Ethereum bucked the recent trend and underperformed Bitcoin, even as the amount of ETH locked in the DeFi ecosystem continued to grow. Almost 2.5M ETH is now locked across various dapps and Ethereum’s transition from Proof of Work (PoW) to Proof of Stake (PoS) is widely expected to accelerate this trend. Despite the downbeat sentiment, the futures curve remains in contango and the delta is showing little evidence of collapsing, which suggests that leveraged names are still bullish. The hash rate is back below 100 quintillion hashes per second but it is worth remembering that daily fluctuations should be taken with a pinch of salt and it will take some time for a new trend to establish itself following the 7% downward adjustment in mining difficulty. The Ethereum network, which is due to undergo the Istanbul hard fork in early December, is edging back to full capacity and currently sits at 80%. The broader market may have traded somewhat mixed and China exposed assets such as NEO (NEO) and VeChain (VET) rallied over 10%. As a guide, since President Xi announced China's push for blockchain, NEO has gained almost 70%, whereas VeChain has rallied almost 110% in just over two weeks.
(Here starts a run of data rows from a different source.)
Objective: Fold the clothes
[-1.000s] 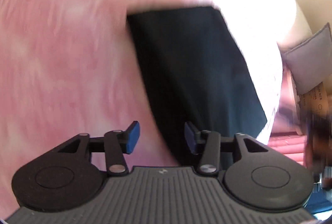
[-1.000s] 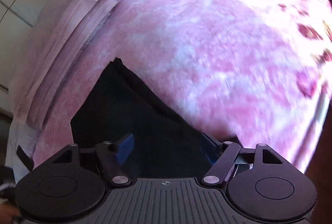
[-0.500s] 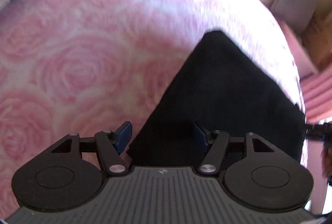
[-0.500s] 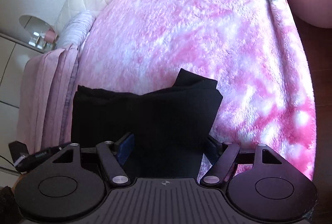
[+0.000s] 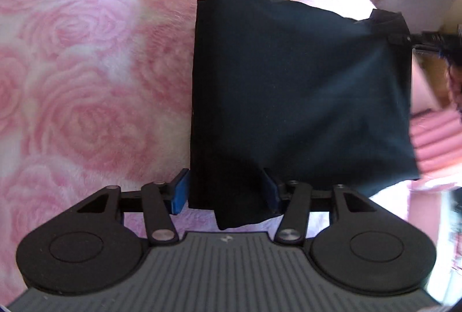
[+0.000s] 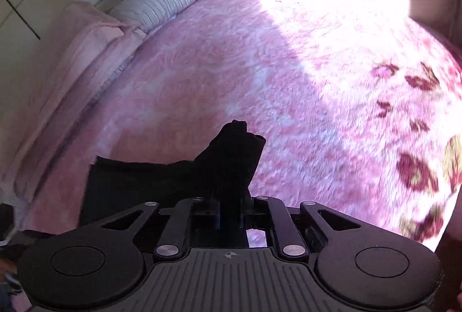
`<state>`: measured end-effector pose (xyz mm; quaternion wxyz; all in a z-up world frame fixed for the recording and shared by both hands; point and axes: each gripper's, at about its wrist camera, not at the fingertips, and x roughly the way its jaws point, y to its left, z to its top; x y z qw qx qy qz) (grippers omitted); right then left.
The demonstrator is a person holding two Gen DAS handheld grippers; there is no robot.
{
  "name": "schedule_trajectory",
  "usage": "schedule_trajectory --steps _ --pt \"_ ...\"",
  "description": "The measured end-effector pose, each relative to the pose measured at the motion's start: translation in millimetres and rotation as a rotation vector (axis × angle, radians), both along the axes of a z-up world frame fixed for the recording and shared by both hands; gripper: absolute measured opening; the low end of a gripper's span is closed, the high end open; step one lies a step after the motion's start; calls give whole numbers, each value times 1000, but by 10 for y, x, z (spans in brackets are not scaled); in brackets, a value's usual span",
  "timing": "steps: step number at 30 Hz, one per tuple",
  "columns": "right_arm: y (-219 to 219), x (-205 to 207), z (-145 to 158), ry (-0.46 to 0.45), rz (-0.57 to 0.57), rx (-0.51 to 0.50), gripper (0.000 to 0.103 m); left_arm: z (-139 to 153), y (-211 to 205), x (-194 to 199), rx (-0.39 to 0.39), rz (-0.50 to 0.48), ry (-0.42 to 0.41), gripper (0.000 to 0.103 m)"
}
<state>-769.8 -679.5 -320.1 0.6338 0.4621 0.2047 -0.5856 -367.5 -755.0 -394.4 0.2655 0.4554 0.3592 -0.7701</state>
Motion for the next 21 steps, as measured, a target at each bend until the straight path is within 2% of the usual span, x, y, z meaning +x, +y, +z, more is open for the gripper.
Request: schedule_trajectory --steps 1,2,4,8,13,17,21 --pt "-67 47 -91 50 -1 41 18 22 32 -30 -18 8 -20 52" --pt "-70 98 -147 100 -18 61 37 44 64 -59 -37 15 -39 52" --pt "65 243 -139 160 -46 46 55 88 123 -118 -70 26 -78 53" --pt "443 572 -104 236 -69 11 57 160 167 -204 -99 28 -136 52" --pt "894 1185 -235 236 60 15 57 188 167 -263 -127 12 -157 50" --pt "1180 1383 -429 236 101 75 57 202 231 -243 -152 -6 -153 50" --pt "1382 1509 -430 294 138 51 57 197 289 -251 -184 -31 -154 50"
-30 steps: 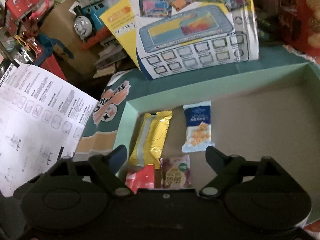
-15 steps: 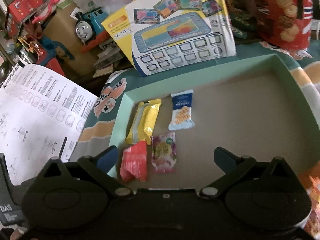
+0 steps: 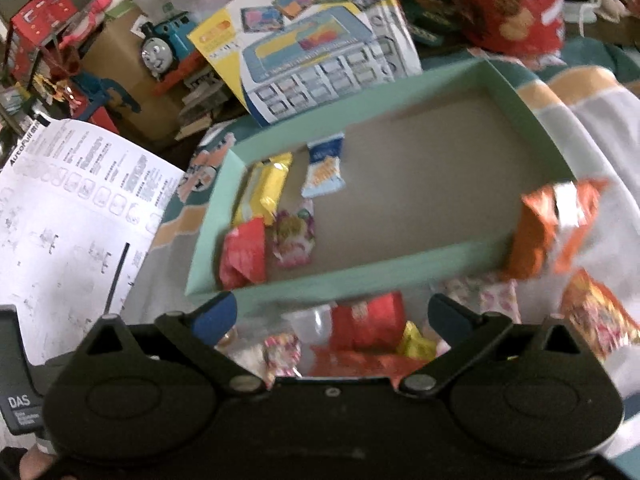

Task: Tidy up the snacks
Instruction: 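Grasp the clear bagged cookie with the left tool while the right tool grasps the floral candy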

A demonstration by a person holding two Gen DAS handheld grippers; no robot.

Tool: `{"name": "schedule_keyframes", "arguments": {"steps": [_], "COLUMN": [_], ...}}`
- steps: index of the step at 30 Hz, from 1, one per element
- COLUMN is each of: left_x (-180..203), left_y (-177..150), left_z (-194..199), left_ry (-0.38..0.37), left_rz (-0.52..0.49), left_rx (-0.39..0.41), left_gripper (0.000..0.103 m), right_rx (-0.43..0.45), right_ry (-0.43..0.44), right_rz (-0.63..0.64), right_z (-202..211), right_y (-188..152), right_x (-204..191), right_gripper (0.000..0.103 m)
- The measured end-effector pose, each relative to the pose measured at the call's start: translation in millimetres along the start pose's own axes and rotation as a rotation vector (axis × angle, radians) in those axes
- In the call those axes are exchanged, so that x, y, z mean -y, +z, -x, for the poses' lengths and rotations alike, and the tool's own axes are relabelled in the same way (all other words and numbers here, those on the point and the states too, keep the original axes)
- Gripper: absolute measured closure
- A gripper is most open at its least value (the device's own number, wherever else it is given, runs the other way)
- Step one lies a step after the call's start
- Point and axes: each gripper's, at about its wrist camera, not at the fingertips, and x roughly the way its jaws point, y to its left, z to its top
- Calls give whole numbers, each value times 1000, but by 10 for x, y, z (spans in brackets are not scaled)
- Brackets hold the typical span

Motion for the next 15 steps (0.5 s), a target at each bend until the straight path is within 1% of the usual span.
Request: {"name": "schedule_keyframes", "arguments": {"steps": [4, 8, 9, 11, 12, 13, 14, 15], "left_x": [-5, 13, 26, 52, 66, 82, 104, 131], "left_y": [-133, -167, -167, -153, -142, -131, -122, -115], "left_z": [-76, -133, -143, -165, -182, -205, -230, -256], "left_ry": [16, 34, 36, 43, 42, 37, 32, 29], "left_rz": [6, 3, -1, -4, -4, -3, -4, -9], "left_rx": [-28, -20, -17, -11, -10, -13, -14, -15], "left_gripper": [0, 0, 0, 4, 7, 10, 12, 17], "right_rx": [-16, -8, -5, -9, -14, -22, -29, -37], "right_ry": [-1, -15, -17, -24, -23, -16, -7, 1], "right_rz": [-14, -37, -49, -52, -48, -41, -33, -26], "right_z": [-12, -37, -41, -55, -68, -88, -109, -124], "right_y": [-133, -239, -255, -268, -274, -279, -285, -289], "right_x": [44, 46, 58, 66, 62, 49, 29, 14], "right_gripper": [0, 0, 3, 10, 17, 20, 28, 33]}}
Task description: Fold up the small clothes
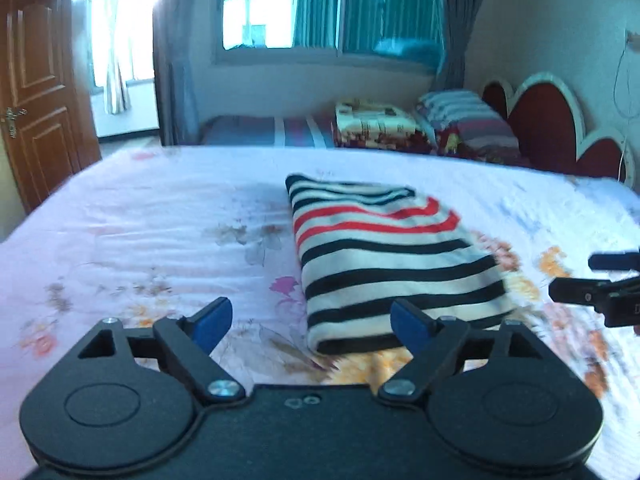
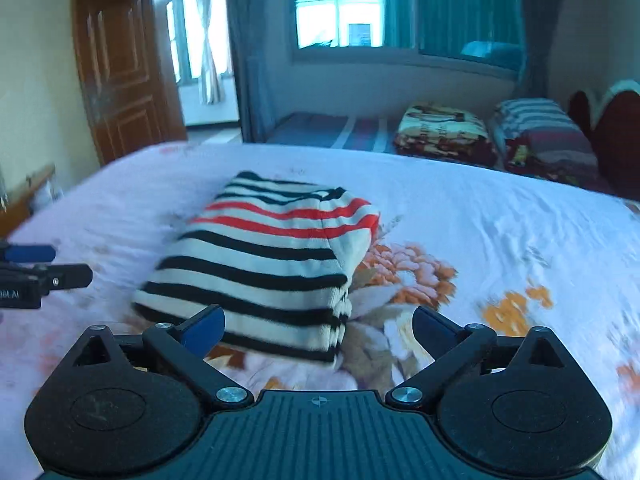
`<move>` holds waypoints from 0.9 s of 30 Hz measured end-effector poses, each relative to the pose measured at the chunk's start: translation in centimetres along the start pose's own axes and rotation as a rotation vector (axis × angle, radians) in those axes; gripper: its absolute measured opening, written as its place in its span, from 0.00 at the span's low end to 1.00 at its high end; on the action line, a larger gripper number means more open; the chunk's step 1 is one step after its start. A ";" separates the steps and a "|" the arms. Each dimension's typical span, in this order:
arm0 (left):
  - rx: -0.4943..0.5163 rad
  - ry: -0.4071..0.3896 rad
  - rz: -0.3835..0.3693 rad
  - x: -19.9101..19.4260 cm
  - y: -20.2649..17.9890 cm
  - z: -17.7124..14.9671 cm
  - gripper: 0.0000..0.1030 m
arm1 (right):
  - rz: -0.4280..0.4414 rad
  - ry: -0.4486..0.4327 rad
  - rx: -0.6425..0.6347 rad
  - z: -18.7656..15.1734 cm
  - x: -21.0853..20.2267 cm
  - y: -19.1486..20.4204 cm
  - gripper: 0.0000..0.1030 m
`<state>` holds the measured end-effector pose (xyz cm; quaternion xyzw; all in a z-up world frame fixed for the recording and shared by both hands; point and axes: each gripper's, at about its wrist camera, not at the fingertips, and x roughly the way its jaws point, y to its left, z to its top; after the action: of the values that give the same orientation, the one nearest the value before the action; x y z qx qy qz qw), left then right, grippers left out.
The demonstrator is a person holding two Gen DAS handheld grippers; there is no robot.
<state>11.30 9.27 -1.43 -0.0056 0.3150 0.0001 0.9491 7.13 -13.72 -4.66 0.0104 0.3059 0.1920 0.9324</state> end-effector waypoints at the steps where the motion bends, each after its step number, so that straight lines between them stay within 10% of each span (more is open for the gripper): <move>1: -0.004 0.004 -0.002 -1.4 -0.3 -0.3 0.85 | -0.007 -0.010 0.025 -0.2 -1.5 0.1 0.96; 27: 0.008 -0.131 -0.079 -13.9 -4.9 -3.6 0.87 | -0.063 -0.111 -0.005 -4.2 -15.6 5.6 1.00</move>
<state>-2.01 4.35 4.04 -0.0143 0.2517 -0.0383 0.9669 -8.75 -14.63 1.54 0.0091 0.2535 0.1624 0.9535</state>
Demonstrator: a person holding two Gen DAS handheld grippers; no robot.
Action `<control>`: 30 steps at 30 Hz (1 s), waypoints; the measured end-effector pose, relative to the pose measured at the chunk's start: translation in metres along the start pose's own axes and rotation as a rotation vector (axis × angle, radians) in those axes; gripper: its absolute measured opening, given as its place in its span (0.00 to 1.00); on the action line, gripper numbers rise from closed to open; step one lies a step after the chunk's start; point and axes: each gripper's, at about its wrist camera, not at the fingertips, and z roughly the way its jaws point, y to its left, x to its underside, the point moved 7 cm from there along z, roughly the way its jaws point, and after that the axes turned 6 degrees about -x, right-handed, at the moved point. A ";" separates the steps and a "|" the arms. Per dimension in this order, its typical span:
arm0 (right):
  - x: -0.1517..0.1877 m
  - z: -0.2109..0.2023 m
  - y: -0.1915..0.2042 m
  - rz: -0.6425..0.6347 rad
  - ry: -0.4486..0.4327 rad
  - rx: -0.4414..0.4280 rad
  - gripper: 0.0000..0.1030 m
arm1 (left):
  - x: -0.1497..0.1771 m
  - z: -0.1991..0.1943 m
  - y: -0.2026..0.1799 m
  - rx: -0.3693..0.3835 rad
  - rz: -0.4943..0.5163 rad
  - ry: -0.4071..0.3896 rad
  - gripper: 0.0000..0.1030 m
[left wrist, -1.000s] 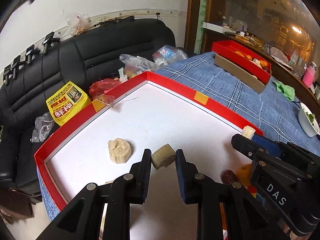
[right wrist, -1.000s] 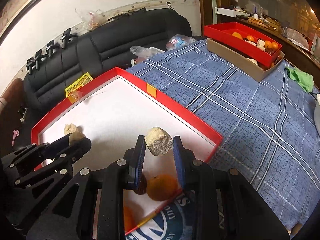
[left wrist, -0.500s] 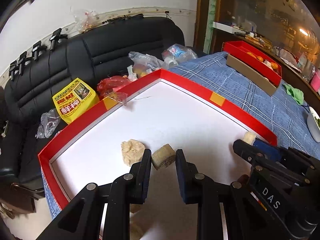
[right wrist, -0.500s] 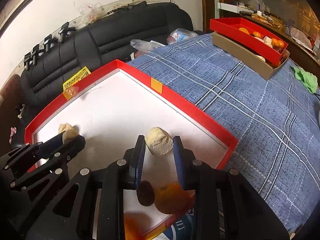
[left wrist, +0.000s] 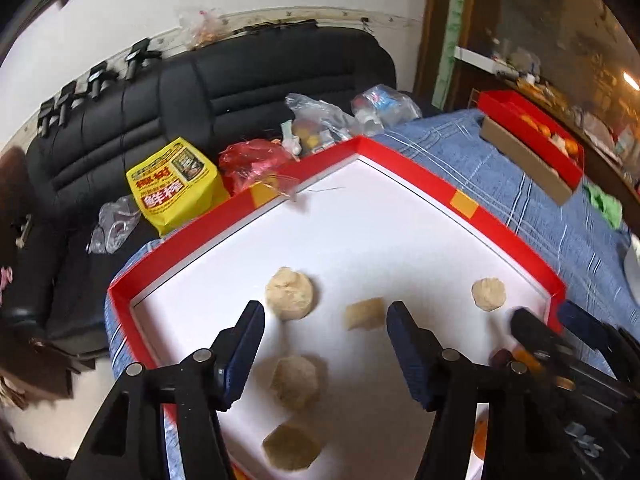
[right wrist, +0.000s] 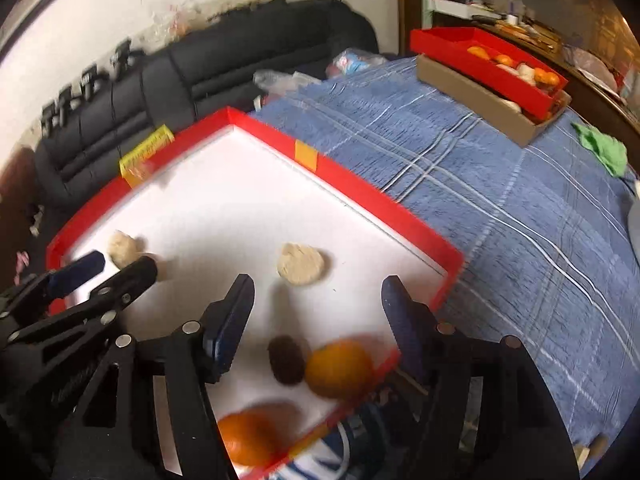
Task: Organize fruits
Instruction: 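Grasp a red date with the right gripper while the left grasps a brown round fruit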
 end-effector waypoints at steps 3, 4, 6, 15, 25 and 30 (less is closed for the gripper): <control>0.005 -0.036 -0.003 0.015 -0.074 -0.008 0.65 | 0.001 -0.017 0.004 0.035 -0.025 -0.027 0.60; 0.007 -0.047 -0.005 0.016 -0.095 -0.007 0.65 | 0.002 -0.026 0.004 0.047 -0.028 -0.044 0.60; 0.018 -0.080 -0.013 0.019 -0.148 0.000 0.65 | 0.006 -0.043 0.002 0.083 -0.028 -0.076 0.61; 0.117 -0.179 -0.099 0.133 -0.214 0.141 0.65 | 0.064 -0.110 -0.047 0.243 0.131 -0.171 0.65; 0.232 -0.232 -0.201 0.380 -0.149 0.309 0.65 | 0.145 -0.117 -0.137 0.369 0.429 -0.114 0.65; 0.212 -0.224 -0.201 0.323 -0.144 0.298 0.65 | 0.146 -0.098 -0.152 0.341 0.419 -0.078 0.65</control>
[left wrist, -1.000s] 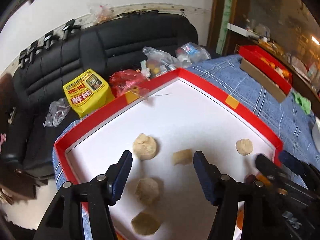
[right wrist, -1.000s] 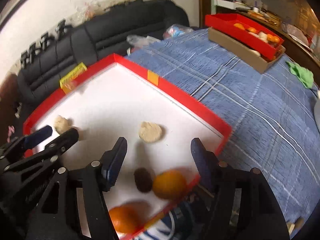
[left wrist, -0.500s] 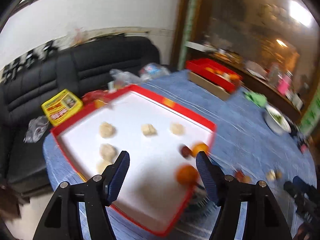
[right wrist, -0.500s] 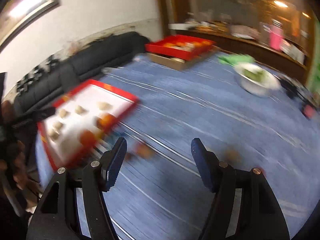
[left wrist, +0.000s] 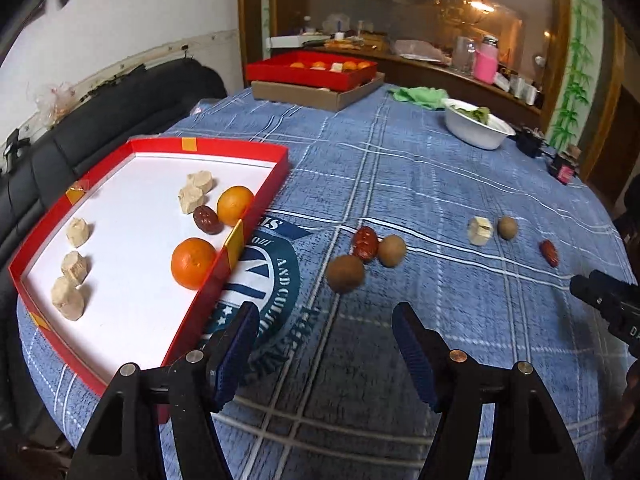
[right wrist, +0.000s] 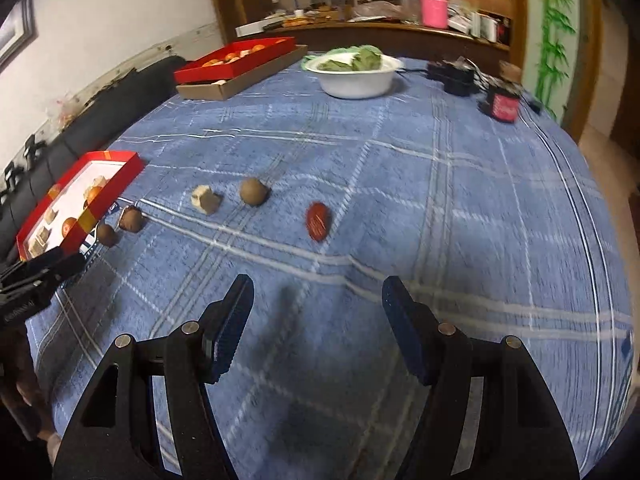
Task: Organize fruits
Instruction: 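Grasp a red date with the right gripper while the left grasps a brown round fruit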
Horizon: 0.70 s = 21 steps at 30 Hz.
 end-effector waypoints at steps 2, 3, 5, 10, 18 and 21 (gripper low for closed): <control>-0.010 0.013 0.004 -0.022 0.013 0.006 0.65 | -0.001 0.005 0.000 -0.006 -0.002 0.012 0.65; -0.016 0.020 0.007 -0.029 0.023 0.010 0.64 | -0.001 0.007 -0.001 -0.004 -0.004 0.014 0.65; -0.024 0.038 0.010 -0.044 0.046 0.011 0.53 | -0.003 0.013 -0.003 -0.005 0.000 0.023 0.65; -0.029 0.057 0.007 -0.054 0.067 0.044 0.13 | -0.008 0.025 -0.007 0.009 0.005 0.043 0.65; -0.029 0.058 0.002 -0.029 0.056 -0.001 0.13 | -0.017 0.045 -0.009 0.010 -0.029 0.100 0.47; -0.028 0.056 0.004 -0.029 0.055 -0.009 0.13 | -0.018 0.043 -0.009 -0.011 -0.026 0.092 0.23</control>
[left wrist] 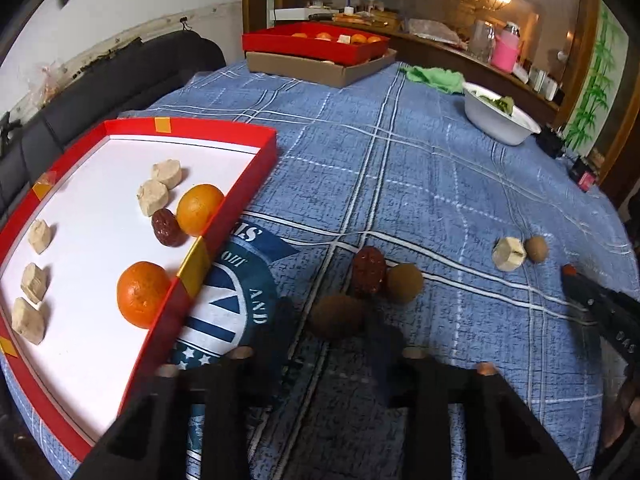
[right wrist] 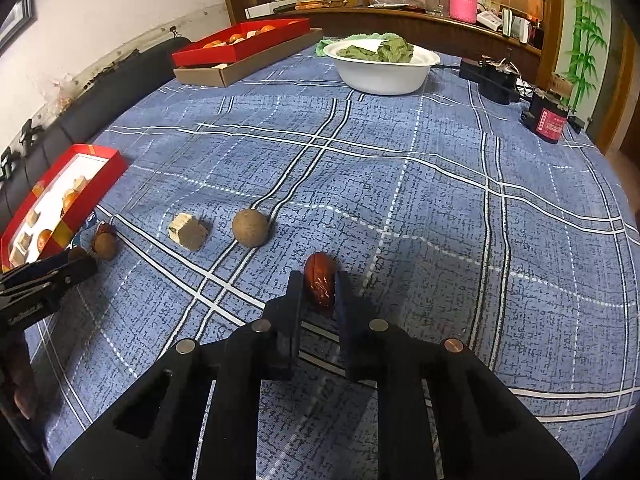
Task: Organize fruits
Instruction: 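Grasp a red date with the right gripper while the left grasps a brown round fruit, then carry the date and brown fruit toward the red tray with both grippers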
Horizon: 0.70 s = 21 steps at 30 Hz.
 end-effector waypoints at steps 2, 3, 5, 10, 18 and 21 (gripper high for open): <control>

In other news, derivatives exchange CME Group has announced it will launch options on its bitcoin futures contracts in January. In a notice on its website on Tuesday, the Chicago-based exchange said that as long as it gets the green light from regulators, options will go live on Jan. 13, 2020.
Telegram has asked the New York Southern District Court to throw out accusations by United States regulators that its in-house cryptocurrency is a security. In a filing on Nov. 12, Telegram’s lawyers accused the US Securities and Exchange Commission (SEC) of abandoning just practice in its criticisms. The SEC had previously argued Telegram was engaging in the sale of unregistered securities when it sold its GRAM tokens to vetted investors. Despite the pressure, investors rejected a refund of money paid.
Finally, Justin Sun, founder of crypto platform Tron, said he is part of the investor group that recently acquired Poloniex from fintech firm Circle, after denying his involvement initially. Speaking at a joint Tron-Poloniex event live-streamed over Twitter on Tuesday, Sun said Tron was among several investors in the exchange, but the exchange is operated independently from his company. Founded in 2014, Poloniex was acquired by Circle in early 2018 for $400 million. The exchange, which once commanded more than 50 percent of exchange transactions, has seen its volume steadily dwindle in recent times. Before its recent dispersal, Poloniex had little more than 1% of the exchange market. Tron (TRX) has been one of the better-performing assets this morning, up just over 4%.